A step up from your standard running, biking or paddling event, adventure racing combines all three—and often more activities—in one package. Largely popularized in the United States by Mark Burnett’s Eco-Challenge show that began in the 1990s, adventure racing has been growing by leaps and bounds in recent years. Single-sport endurance racing is becoming more mainstream, too, although it’s far from easy. Whether you’d like to test the waters with a short, local race or are ready to tackle a multiday expedition in a foreign land, these events all have one thing in common: They’re certainly not boring.
Odyssey Wild, Wonderful 24-Hour Adventure Race
Oak Hill, West Virginia
May 16, 2015
Outfitted with a topographic map, a compass and hopefully a keen sense of adventure, you’ll race 70 to 80 miles over a full day (that’s right, no sleep). That includes mountain biking, hiking/trail running and even whitewater rafting class III to V rapids. Competent navigation is necessary over some challenging terrain.

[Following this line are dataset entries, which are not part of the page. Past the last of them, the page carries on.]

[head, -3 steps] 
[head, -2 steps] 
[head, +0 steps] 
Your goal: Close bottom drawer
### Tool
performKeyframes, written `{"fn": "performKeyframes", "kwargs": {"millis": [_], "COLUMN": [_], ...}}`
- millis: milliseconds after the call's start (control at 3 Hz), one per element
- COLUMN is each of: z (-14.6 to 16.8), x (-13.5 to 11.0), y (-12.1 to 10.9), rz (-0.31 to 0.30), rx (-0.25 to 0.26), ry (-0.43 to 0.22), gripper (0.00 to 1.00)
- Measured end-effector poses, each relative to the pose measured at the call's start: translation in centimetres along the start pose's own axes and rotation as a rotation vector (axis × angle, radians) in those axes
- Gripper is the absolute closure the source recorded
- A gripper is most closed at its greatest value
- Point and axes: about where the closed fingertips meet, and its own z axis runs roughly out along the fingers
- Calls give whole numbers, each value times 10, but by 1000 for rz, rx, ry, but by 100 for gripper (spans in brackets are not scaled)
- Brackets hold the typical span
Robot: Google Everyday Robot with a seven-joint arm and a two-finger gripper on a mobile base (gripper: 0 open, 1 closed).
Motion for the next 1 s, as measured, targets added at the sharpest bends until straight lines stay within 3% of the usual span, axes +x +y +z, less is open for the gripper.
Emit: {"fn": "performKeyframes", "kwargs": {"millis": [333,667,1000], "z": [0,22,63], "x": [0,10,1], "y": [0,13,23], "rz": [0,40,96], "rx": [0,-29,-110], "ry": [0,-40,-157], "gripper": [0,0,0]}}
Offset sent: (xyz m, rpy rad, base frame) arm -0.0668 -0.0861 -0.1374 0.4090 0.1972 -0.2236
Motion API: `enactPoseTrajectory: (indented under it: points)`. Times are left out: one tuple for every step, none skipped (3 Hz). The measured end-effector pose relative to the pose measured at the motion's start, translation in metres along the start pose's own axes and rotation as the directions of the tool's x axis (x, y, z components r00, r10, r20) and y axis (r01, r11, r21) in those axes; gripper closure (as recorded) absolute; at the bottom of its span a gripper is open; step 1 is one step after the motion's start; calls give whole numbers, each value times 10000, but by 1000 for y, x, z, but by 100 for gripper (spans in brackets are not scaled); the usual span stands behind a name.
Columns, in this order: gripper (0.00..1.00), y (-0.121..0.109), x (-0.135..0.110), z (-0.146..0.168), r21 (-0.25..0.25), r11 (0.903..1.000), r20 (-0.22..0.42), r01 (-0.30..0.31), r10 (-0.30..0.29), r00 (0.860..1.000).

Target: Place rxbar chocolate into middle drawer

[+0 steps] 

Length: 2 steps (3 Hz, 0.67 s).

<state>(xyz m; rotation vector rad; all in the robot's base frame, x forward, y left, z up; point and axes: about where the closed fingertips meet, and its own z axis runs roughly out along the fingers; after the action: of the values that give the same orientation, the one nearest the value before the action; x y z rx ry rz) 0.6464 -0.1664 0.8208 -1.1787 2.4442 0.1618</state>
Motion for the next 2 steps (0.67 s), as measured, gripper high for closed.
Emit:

After the race: Drive an hour north to Charleston, the state capital of West Virginia, where you can see the largest state capitol dome in the country. It was designed by Cass Gilbert, the same architect who designed the U.S. Supreme Court Building.
Baja Bike Race
Tecate to Ensenada, Mexico
June 21, 2015
Head south of the border for a 73-mile ride that climbs almost 4,000 feet through Baja California. If you’re the competitive type, gun for a top-three finish for prize money ($250 to $750), or try to be the fastest up one of the hills to be proclaimed King or Queen of the Hill. If you’d rather treat it as a ride as opposed to a race, that’s welcome, too.
After the race: Celebrate your finish at Hussong’s Cantina, a local institution since 1892. John Wayne, Bing Crosby, Steve McQueen and Marilyn Monroe all stopped by this watering hole; join their illustrious ranks with a strong margarita and a handful of peanuts.
The Beast Adventure Race
Port Gamble, Washington
May 23, 2015
Ease into the sport on the lovely Kitsap Peninsula with a day of paddling, mountain biking and trail running. No navigational skills necessary on the marked course. Choose from the Mini Beast category (5K, 10K, 5K) or the Beast category (10K, 20K, 10K), participating as an individual or a team. There’s also a 24-hour Beast (a continuous loop for 24 hours) for teams only.
After the race: Wander the shop-filled streets of nearby Poulsbo, known for its Nordic heritage. Sluys Poulsbo Bakery makes for a delicious stop. The only problem is what to choose—the Viking Cup (a cinnamon roll filled with cream cheese), a gingerbread man the size of your head or the classic maple bar offer just a glimpse of the many tempting treat options.
Canadian Death Race
Grand Cache, Alberta
August 1, 2015
If having “death” in the name doesn’t scare you away from this race, perhaps the three mountain summits, 17,000 feet of elevation change and major river crossing will. If that still sounds like fun, lace up for 77 miles of good times in the truly scenic Canadian Rockies. Despite that foreboding name, the race has never had a casualty—although you do need to ensure you’re prepared to keep it that way.
After the race: Make your way to Banff National Park, check in to the Fairmont Banff Springs and make an appointment at the luxe Willow Stream Spa for a little rejuvenation. You can also visit Banff Upper Hot Springs well into the evening for stargazing and soaking in sulfate-rich mineral water.
SUP 11-City Tour
September 2–6, 2015
Stand-up paddleboarding is fun. Stand-up paddleboarding five straight days across more than 135 miles of water—that’s where it starts to get grueling. Fortunately, it’s also very beautiful as you float through the province of Friesland’s pastoral terrain, dotted with traditional windmills, idyllic townscapes, and plenty of grazing sheep. If you’re not up for the entire distance, you can paddle as part of a team or for just the weekend.
After the race: The Eise Eisinga Planetarium in Franeker was completed in 1781 and is the world’s oldest-functioning planetarium. The impressive solar system model—said to be built by Eisinga to prove to people that the planets were not going to collide and incinerate the Earth—uses 10,000 hand-forged nails.
Seattle Super Spartan
October 17, 2015
What you’ll run into over the eight- to 10-mile obstacle course is something of a mystery, but you can expect mud, barbed wire, fire, water and at least a little bit of suffering. The average finish time is about two and a half hours, with the most elite knocking it out in 80 minutes.
After the race: Once you’ve picked up your swag (a finisher’s medal, clean T-shirt and free beer) and indulged in the post-race festivities, go home and take a nap. You’ve earned it!